== Provided data ==
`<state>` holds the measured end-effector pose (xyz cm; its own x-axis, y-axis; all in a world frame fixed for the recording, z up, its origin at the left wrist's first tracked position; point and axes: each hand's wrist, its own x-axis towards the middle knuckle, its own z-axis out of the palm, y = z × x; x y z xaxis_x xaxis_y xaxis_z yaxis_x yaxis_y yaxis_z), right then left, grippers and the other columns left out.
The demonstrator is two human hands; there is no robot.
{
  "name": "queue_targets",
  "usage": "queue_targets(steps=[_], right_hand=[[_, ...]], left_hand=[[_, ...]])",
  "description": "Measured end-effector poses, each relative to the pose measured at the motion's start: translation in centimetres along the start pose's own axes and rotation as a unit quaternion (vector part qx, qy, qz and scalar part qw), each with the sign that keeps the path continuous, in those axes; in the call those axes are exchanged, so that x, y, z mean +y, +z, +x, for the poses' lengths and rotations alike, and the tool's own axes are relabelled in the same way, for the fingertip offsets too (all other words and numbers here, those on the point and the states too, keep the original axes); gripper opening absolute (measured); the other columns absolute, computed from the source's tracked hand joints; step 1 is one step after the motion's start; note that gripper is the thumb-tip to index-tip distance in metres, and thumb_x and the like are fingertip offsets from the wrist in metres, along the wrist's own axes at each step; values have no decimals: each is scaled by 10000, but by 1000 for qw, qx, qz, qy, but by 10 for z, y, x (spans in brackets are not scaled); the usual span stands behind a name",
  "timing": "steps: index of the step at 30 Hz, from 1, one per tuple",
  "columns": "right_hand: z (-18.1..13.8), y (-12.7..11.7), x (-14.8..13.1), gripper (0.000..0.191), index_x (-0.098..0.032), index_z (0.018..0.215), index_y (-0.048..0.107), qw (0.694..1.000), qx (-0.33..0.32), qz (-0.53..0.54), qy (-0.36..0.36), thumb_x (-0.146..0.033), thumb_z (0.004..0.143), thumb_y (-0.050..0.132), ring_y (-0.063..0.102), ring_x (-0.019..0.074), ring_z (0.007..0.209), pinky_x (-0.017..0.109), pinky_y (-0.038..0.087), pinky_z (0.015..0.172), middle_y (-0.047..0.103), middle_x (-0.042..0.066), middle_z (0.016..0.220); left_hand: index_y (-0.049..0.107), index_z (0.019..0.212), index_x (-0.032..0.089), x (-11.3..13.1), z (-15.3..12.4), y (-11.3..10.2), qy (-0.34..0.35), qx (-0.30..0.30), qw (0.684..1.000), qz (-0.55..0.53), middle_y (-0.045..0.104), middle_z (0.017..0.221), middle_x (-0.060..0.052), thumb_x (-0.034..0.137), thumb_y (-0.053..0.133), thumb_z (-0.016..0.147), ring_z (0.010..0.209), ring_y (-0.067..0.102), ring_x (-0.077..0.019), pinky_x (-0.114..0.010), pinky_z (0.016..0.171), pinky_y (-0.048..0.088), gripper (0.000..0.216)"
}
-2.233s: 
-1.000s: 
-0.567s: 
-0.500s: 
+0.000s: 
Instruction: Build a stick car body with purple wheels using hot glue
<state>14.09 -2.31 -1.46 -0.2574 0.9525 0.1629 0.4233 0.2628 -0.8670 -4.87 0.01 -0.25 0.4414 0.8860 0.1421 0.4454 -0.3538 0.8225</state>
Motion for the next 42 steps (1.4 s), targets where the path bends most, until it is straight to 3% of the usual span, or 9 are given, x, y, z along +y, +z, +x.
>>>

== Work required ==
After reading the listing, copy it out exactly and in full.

== Answer space ==
`<state>` holds the measured end-effector pose (xyz cm; its own x-axis, y-axis; all in a world frame fixed for the recording, z up, its origin at the left wrist's first tracked position; point and axes: each hand's wrist, its own x-axis towards the middle knuckle, its own z-axis out of the palm, y = z × x; x y z xaxis_x xaxis_y xaxis_z yaxis_x yaxis_y yaxis_z), right then left, grippers and the other columns left out.
The demonstrator is two human hands; there is no robot.
{
  "name": "queue_targets",
  "usage": "queue_targets(steps=[_], right_hand=[[_, ...]], left_hand=[[_, ...]])",
  "description": "Measured end-effector poses, each relative to the pose measured at the motion's start: translation in centimetres along the start pose's own axes and rotation as a unit quaternion (vector part qx, qy, qz and scalar part qw), each with the sign that keeps the path continuous, in those axes; in the call those axes are exchanged, so that x, y, z mean +y, +z, +x, for the poses' lengths and rotations alike, and the tool's own axes are relabelled in the same way, for the fingertip offsets too (all other words and numbers here, those on the point and the states too, keep the original axes); gripper opening absolute (measured); the other columns absolute, computed from the source's tracked hand joints; step 1 is one step after the motion's start; note that gripper is the thumb-tip to index-tip distance in metres, and thumb_x and the like are fingertip offsets from the wrist in metres, along the wrist's own axes at each step; values have no decimals: each is scaled by 10000, but by 1000 for qw, qx, qz, qy, but by 10 for z, y, x (spans in brackets are not scaled); the usual span stands behind a name",
  "timing": "steps: index of the step at 30 Hz, from 1, one per tuple",
  "columns": "right_hand: z (-18.1..13.8), y (-12.7..11.7), x (-14.8..13.1), gripper (0.000..0.191), index_x (-0.098..0.032), index_z (0.018..0.215), index_y (-0.048..0.107), qw (0.694..1.000), qx (-0.33..0.32), qz (-0.53..0.54), qy (-0.36..0.36), thumb_x (-0.146..0.033), thumb_z (0.004..0.143), thumb_y (-0.050..0.132), ring_y (-0.063..0.102), ring_x (-0.019..0.074), ring_z (0.007..0.209), pinky_x (-0.017..0.109), pinky_y (-0.038..0.087), pinky_z (0.015..0.172), middle_y (-0.047..0.103), middle_x (-0.042..0.066), middle_z (0.016..0.220); left_hand: index_y (-0.049..0.107), index_z (0.019..0.212), index_x (-0.032..0.089), x (-11.3..13.1), z (-15.3..12.4), y (-11.3..10.2), qy (-0.34..0.35), qx (-0.30..0.30), qw (0.684..1.000), qz (-0.55..0.53), middle_y (-0.045..0.104), middle_z (0.017..0.221), middle_x (-0.060..0.052), thumb_x (-0.034..0.137), thumb_y (-0.053..0.133), thumb_z (-0.016..0.147), ring_z (0.010..0.209), ring_y (-0.067..0.102), ring_x (-0.077..0.019), pinky_x (-0.114..0.010), pinky_z (0.016..0.171), pinky_y (-0.048..0.088), gripper (0.000..0.216)"
}
-2.233s: 
-1.000s: 
-0.567s: 
-0.500s: 
+0.000s: 
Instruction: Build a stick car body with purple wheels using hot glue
<state>14.09 -2.31 -1.46 -0.2574 0.9525 0.1629 0.4233 0.2628 -0.8670 -4.87 0.01 -0.25 0.4414 0.8860 0.1421 0.4454 -0.3538 0.8225</state>
Motion for the next 42 steps (1.4 s), targets where the path bends most, until it is straight to 3% of the usual span, or 9 are given, x, y, z along +y, +z, +x.
>>>

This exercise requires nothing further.